Historical Setting: 793 C.E. Lindisfarne
 

         Returning across the North Sea, I have passage on a merchant ship, an old-styled galley, not as fast and fit as the ships of the marauding Norsemen but crosses the waters then hugs the coast all the way back to Lindisfarne.

         Arriving on the island, I find the bishop is currently at his quarters on the mainland. Brother Ealdwin isn’t alone here though. The few monks who had left with the bishop have returned and are keeping the hours and grieving together over the great losses here.

When it is high tide this monastery is like any other, a place of daily work and prayer, smothered in the tranquility as a thin place for listening to God.  But when the tide recedes, pathways open to all that is of earth: pilgrims and blessing seekers bringing golden gifts and earthly woes come and go on the land path. The thin space between the mystical realms isolates into a clearer distinction between earth and heaven.

         Seeking the bishop to deliver his message from Alcuin, I await the low tide to cross over to the mainland.

         Bishop Higbald has a fine home befitting any earthly nobleman, as do all the bishops I have encountered in Gaul. His guards are not monks, but military guards who guide me to his library where I wait with the message from his friend, Alcuin.

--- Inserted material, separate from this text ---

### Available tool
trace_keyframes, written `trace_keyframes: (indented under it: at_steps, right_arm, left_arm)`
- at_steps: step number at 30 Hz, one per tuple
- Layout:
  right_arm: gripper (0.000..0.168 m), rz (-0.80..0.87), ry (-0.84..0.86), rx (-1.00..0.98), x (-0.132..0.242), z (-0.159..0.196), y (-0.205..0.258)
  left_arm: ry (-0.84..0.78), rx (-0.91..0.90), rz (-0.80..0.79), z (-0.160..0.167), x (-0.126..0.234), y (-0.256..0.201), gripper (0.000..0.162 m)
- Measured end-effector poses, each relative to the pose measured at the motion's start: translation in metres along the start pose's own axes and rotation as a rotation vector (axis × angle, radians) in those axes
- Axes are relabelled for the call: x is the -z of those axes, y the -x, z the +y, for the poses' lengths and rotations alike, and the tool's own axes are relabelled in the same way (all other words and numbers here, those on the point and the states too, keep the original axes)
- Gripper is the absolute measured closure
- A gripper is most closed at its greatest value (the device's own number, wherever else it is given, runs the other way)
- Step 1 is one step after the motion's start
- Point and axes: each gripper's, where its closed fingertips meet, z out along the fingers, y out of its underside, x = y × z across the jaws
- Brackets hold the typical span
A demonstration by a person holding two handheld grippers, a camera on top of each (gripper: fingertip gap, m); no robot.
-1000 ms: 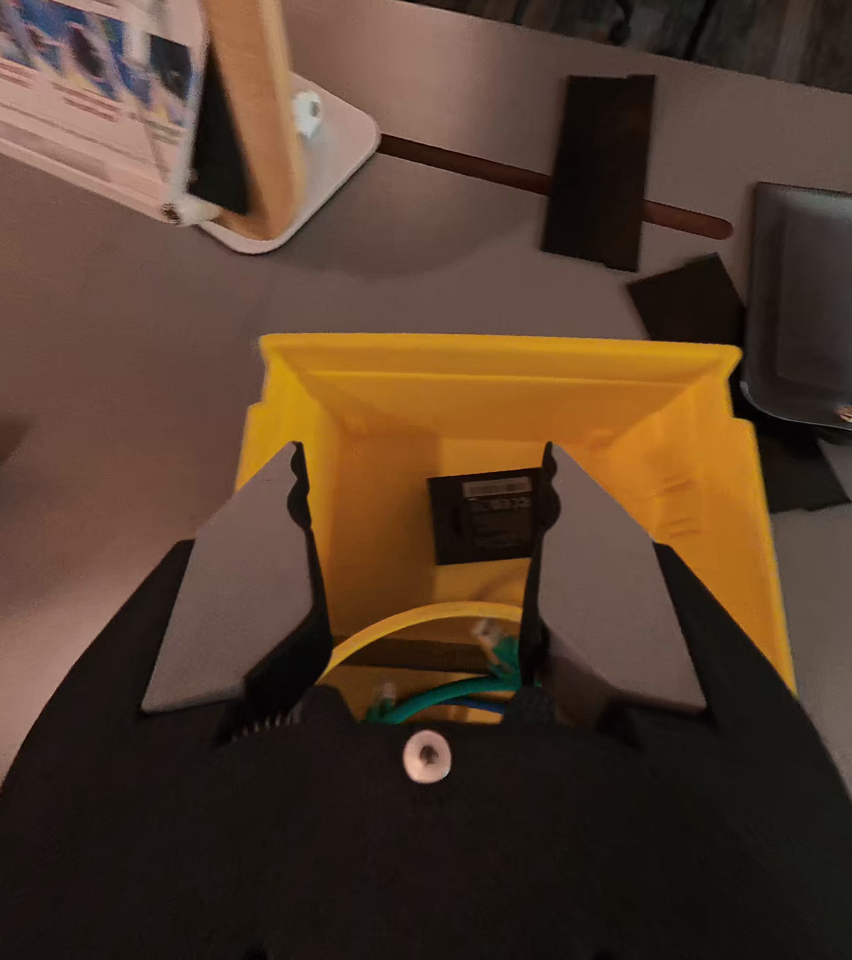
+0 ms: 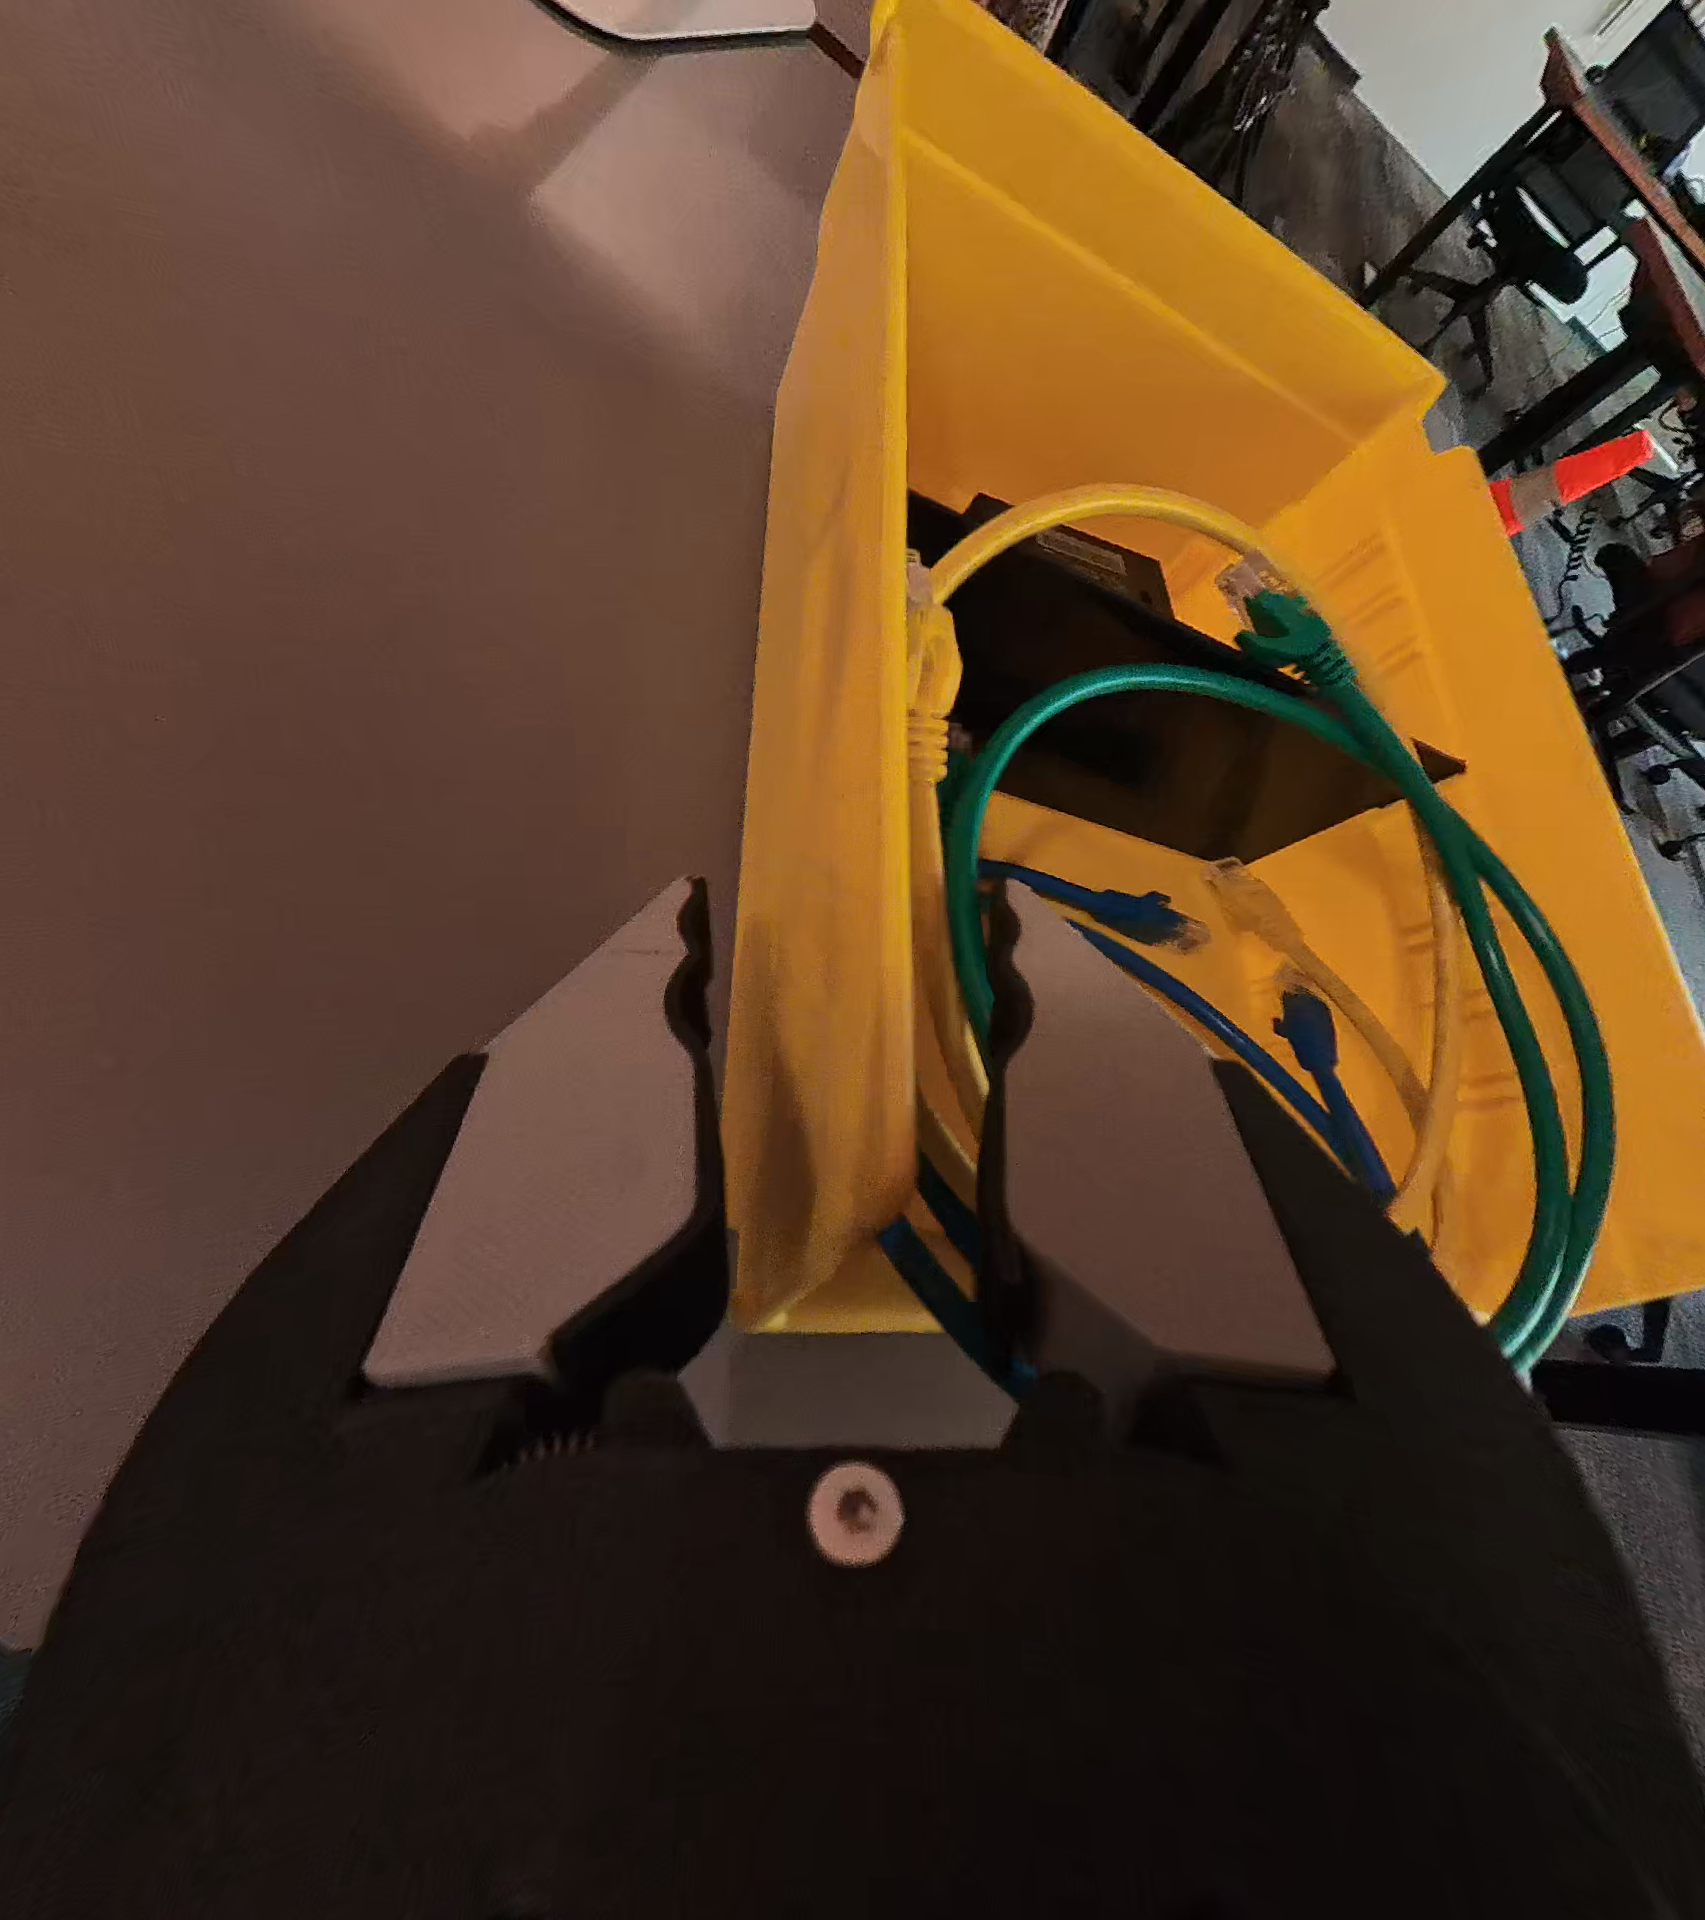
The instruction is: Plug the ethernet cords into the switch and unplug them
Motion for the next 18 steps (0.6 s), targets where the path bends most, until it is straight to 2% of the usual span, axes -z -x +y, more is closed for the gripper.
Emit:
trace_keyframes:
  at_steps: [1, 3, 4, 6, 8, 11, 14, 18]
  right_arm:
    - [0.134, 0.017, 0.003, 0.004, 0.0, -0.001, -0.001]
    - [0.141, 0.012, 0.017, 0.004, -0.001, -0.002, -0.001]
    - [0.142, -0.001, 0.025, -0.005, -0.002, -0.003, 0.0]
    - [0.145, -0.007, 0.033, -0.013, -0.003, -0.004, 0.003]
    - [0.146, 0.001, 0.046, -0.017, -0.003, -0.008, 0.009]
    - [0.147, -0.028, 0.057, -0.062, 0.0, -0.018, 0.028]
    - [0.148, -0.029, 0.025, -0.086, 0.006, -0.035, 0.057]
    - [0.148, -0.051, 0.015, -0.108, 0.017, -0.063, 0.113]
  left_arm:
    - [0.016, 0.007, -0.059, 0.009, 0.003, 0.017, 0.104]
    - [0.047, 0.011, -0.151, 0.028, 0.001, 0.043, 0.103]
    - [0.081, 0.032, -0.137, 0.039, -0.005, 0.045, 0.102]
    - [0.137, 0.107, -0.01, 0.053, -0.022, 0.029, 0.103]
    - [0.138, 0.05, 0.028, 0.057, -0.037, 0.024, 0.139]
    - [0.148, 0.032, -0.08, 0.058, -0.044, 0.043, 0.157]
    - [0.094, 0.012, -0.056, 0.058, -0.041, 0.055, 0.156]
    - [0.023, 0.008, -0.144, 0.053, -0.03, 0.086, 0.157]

         “Ah, Brother Eleazer, was it?”

         “Close enough. I have been with your friend, Alcuin, the king’s teacher, who is grieving with you over the sad news from Lindisfarne. He took a few days of thoughtful prayer and study, apart from his teaching duties, to prepare this answer.”

         The bishop chooses to read it privately so I’m excused to wait outside. He emerges from his study with the message for me to take back to the monks and pilgrims at Lindisfarne announcing a public reading of Alcuin’s letter following the third low tide. That will be the day after tomorrow in the morning.

         At this time of the rising tide now, I am ferried back to the island by the rower with the bishop’s skiff.

         Here on the sandy beach in the wash of the tides, are several of the monks, including Brother Ealdwin.  They are doing the task Ealdwin began, of carving sandstone grave markers for the monks we buried. The motifs are eschatological – the coming of the Christ – the resurrection of all saints.  It looks to be a long 9th century before us, always in awe and maybe in fear of the millennium.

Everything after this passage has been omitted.